What's the most robust way to efficiently parse CSV using awk?

Solution 1:

If your CSV cannot contain newlines or escaped double quotes then all you need is (with GNU awk for FPAT):

$ echo 'foo,"field,with,commas",bar' |
    awk -v FPAT='[^,]*|"[^"]+"' '{for (i=1; i<=NF;i++) print i, "<" $i ">"}'
1 <foo>
2 <"field,with,commas">
3 <bar>

If all you actually want to do is convert your CSV to individual lines by, say, replacing newlines with blanks and commas with semi-colons inside quoted fields then all you need is this, again using GNU awk for multi-char RS and RT:

$ awk -v RS='"[^"]+"' -v ORS= '{gsub(/\n/," ",RT); gsub(/,/,";",RT); print $0 RT}' file
"rec1; fld1",,"rec1"";""fld3.1 ""; fld3.2","rec1 fld4"
"rec2; fld1.1  fld1.2","rec2 fld2.1""fld2.2""fld2.3","",rec2 fld4

Otherwise, though, the general, robust, portable solution to identify the fields that will work with any modern awk is:

$ cat decsv.awk
function buildRec(      i,orig,fpat,done) {
    $0 = PrevSeg $0
    if ( gsub(/"/,"&") % 2 ) {
        PrevSeg = $0 RS
        done = 0
    }
    else {
        PrevSeg = ""
        gsub(/@/,"@A"); gsub(/""/,"@B")            # <"x@foo""bar"> -> <"x@Afoo@Bbar">
        orig = $0; $0 = ""                         # Save $0 and empty it
        fpat = "([^" FS "]*)|(\"[^\"]+\")"         # Mimic GNU awk FPAT meaning
        while ( (orig!="") && match(orig,fpat) ) { # Find the next string matching fpat
            $(++i) = substr(orig,RSTART,RLENGTH)   # Create a field in new $0
            gsub(/@B/,"\"",$i); gsub(/@A/,"@",$i)  # <"x@Afoo@Bbar"> -> <"x@foo"bar">
            gsub(/^"|"$/,"",$i)                    # <"x@foo"bar">   -> <x@foo"bar>
            orig = substr(orig,RSTART+RLENGTH+1)   # Move past fpat+sep in orig $0
        }
        done = 1
    }
    return done
}

BEGIN { FS=OFS="," }
!buildRec() { next }
{
    printf "Record %d:\n", ++recNr
    for (i=1;i<=NF;i++) {
        # To replace newlines with blanks add gsub(/\n/," ",$i) here
        printf "    $%d=<%s>\n", i, $i
    }
    print "----"
}

.

$ awk -f decsv.awk file.csv
Record 1:
    $1=<rec1, fld1>
    $2=<>
    $3=<rec1","fld3.1
",
fld3.2>
    $4=<rec1
fld4>
----
Record 2:
    $1=<rec2, fld1.1

fld1.2>
    $2=<rec2 fld2.1"fld2.2"fld2.3>
    $3=<>
    $4=<rec2 fld4>
----

The above assumes UNIX line endings of \n. With Windows \r\n line endings it's much simpler as the "newlines" within each field will actually just be line feeds (i.e. \ns) and so you can set RS="\r\n" (using GNU awk for multi-char RS) and then the \ns within fields will not be treated as line endings.
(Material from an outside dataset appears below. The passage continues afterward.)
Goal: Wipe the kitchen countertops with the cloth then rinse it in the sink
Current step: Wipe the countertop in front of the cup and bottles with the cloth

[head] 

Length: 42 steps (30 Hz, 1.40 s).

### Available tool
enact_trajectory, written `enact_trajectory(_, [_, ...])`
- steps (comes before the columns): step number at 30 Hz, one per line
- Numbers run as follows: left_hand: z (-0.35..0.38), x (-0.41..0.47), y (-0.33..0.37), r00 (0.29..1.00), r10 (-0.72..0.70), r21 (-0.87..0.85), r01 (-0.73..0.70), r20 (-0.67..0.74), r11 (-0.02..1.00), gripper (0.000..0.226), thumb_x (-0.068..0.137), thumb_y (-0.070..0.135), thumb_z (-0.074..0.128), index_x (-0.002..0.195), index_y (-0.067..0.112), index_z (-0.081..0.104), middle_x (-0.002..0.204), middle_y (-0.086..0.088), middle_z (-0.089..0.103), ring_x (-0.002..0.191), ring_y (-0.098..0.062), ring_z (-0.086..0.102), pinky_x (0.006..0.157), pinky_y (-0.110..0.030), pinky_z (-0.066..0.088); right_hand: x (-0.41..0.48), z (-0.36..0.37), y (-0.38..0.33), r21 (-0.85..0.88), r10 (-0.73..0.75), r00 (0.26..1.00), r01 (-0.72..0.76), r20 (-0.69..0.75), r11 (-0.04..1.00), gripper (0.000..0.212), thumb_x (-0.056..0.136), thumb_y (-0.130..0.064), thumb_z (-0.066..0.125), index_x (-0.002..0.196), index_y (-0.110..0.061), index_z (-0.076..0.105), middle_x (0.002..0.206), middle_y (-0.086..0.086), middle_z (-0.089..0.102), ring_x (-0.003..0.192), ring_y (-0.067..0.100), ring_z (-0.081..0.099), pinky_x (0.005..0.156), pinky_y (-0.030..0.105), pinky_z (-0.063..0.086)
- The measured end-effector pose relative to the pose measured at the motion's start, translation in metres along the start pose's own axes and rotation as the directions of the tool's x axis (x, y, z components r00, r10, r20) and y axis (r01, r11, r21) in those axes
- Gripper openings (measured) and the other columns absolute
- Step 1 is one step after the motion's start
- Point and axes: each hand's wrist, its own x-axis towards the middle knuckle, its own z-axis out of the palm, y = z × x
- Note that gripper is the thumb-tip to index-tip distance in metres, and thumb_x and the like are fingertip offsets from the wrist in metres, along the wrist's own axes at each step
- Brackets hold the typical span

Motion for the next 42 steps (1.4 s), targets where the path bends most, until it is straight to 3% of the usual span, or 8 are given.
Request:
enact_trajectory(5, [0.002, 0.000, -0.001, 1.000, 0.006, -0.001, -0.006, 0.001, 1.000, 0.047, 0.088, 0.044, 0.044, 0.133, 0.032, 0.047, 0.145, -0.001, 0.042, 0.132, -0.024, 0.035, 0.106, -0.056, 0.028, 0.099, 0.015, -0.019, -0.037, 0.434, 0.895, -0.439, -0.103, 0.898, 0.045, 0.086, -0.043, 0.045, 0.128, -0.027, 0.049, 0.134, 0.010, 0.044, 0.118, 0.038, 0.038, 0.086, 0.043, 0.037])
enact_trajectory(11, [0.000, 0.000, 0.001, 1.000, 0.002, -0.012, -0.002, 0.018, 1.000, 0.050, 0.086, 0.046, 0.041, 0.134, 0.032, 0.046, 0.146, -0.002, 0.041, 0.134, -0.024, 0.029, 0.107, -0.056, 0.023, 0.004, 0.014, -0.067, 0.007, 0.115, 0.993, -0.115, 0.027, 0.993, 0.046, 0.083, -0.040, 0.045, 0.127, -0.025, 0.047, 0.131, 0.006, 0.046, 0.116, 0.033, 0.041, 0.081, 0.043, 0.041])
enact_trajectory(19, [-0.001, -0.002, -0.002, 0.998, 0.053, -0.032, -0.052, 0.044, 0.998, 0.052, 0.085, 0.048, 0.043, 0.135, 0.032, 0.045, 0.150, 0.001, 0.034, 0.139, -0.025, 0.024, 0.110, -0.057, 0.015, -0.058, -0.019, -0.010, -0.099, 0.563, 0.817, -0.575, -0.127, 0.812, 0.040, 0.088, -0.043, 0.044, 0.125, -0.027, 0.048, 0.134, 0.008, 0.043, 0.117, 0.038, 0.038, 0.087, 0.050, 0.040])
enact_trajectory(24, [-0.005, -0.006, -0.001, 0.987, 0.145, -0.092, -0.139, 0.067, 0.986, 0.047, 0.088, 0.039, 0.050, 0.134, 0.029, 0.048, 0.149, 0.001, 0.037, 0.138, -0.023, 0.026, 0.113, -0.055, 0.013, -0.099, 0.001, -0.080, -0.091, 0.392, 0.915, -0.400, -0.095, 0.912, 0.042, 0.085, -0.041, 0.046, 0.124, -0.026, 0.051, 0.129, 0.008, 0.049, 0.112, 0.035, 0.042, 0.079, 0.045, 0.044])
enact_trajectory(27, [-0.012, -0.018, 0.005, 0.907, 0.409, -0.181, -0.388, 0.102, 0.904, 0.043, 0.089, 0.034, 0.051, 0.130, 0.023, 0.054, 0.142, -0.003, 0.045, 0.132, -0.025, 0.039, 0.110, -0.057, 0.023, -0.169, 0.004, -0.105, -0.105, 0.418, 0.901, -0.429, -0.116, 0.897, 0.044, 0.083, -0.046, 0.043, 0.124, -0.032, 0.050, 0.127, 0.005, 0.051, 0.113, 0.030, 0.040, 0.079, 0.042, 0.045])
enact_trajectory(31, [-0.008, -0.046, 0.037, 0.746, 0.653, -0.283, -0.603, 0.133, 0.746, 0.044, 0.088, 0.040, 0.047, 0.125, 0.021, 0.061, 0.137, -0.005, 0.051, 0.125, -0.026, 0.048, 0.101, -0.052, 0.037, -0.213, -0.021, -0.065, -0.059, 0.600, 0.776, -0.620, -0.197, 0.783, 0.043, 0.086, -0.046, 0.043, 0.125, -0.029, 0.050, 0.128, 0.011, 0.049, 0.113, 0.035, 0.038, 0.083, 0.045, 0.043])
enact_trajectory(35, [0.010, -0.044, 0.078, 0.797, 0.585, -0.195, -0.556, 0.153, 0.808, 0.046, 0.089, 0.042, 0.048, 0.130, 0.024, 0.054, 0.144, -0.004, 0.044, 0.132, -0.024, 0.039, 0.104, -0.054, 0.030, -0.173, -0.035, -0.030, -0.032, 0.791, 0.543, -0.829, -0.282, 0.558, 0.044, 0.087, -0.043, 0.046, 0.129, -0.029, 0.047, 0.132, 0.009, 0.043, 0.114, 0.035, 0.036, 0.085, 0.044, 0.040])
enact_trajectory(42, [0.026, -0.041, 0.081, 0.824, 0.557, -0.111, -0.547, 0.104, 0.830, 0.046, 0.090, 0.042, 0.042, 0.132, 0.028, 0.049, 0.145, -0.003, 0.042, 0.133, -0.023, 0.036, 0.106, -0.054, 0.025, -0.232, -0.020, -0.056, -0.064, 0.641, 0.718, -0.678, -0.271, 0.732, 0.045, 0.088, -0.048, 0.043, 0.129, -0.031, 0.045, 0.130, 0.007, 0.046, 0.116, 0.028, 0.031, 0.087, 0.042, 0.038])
It works by simply counting how many "s are present so far in the current record whenever it encounters the RS - if it's an odd number then the RS (presumably \n but doesn't have to be) is mid-field and so we keep building the current record but if it's even then it's the end of the current record and so we can continue with the rest of the script processing the now complete record.

The gsub(/@/,"@A"); gsub(/""/,"@B") converts every pair of double quotes axcross the whole record (bear in mind these "" pairs can only apply within quoted fields) to a string @B that does not contain a double quote so that when we split the record into fields the match() doesn't get tripped up by quotes appearing inside fields. The gsub(/@B/,"\"",$i); gsub(/@A/,"@",$i) restores the quotes inside each field individually and also converts the ""s to the "s they really represent.

Also see How do I use awk under cygwin to print fields from an excel spreadsheet? for how to generate CSVs from Excel spreadsheets.

Solution 2:

An improvement upon @EdMorton's FPAT solution, which should be able to handle double-quotes(") escaped by doubling ("" -- as allowed by the CSV standard).

gawk -v FPAT='[^,]*|("[^"]*")+' ...

This STILL

  1. isn't able to handle newlines inside quoted fields, which are perfectly legit in standard CSV files.

  2. assumes GNU awk (gawk), a standard awk won't do.

Example:

$ echo 'a,,"","y""ck","""x,y,z"," ",12' |
gawk -v OFS='|' -v FPAT='[^,]*|("[^"]*")+' '{$1=$1}1'
a||""|"y""ck"|"""x,y,z"|" "|12

$ echo 'a,,"","y""ck","""x,y,z"," ",12' |
gawk -v FPAT='[^,]*|("[^"]*")+' '{
  for(i=1; i<=NF;i++){
    if($i~/"/){ $i = substr($i, 2, length($i)-2); gsub(/""/,"\"", $i) }
    print "<"$i">"
  }
}'
<a>
<>
<>
<y"ck>
<"x,y,z>
< >
<12>